• **Task prompt**
Please count every line of the following material that holds "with" and give the total alone.

• **Information provided**
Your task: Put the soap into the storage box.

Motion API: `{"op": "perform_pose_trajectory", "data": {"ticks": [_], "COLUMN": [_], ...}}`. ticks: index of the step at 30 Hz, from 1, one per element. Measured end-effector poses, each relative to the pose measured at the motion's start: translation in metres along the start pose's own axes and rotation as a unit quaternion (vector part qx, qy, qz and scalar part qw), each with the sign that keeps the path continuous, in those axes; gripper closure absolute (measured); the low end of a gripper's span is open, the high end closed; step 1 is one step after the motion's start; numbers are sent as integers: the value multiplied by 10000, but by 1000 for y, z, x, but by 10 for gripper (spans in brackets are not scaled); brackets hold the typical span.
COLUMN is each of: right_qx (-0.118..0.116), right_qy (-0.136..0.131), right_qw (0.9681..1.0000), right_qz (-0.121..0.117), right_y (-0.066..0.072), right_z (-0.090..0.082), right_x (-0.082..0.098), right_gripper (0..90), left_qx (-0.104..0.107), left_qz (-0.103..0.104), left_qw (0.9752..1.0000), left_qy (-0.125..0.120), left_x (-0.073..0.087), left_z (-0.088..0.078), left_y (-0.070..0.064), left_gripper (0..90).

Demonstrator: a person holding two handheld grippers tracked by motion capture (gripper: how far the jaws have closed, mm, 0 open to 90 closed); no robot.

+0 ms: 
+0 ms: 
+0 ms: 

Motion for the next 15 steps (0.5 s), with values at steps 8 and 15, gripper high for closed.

• **Output for this task**
2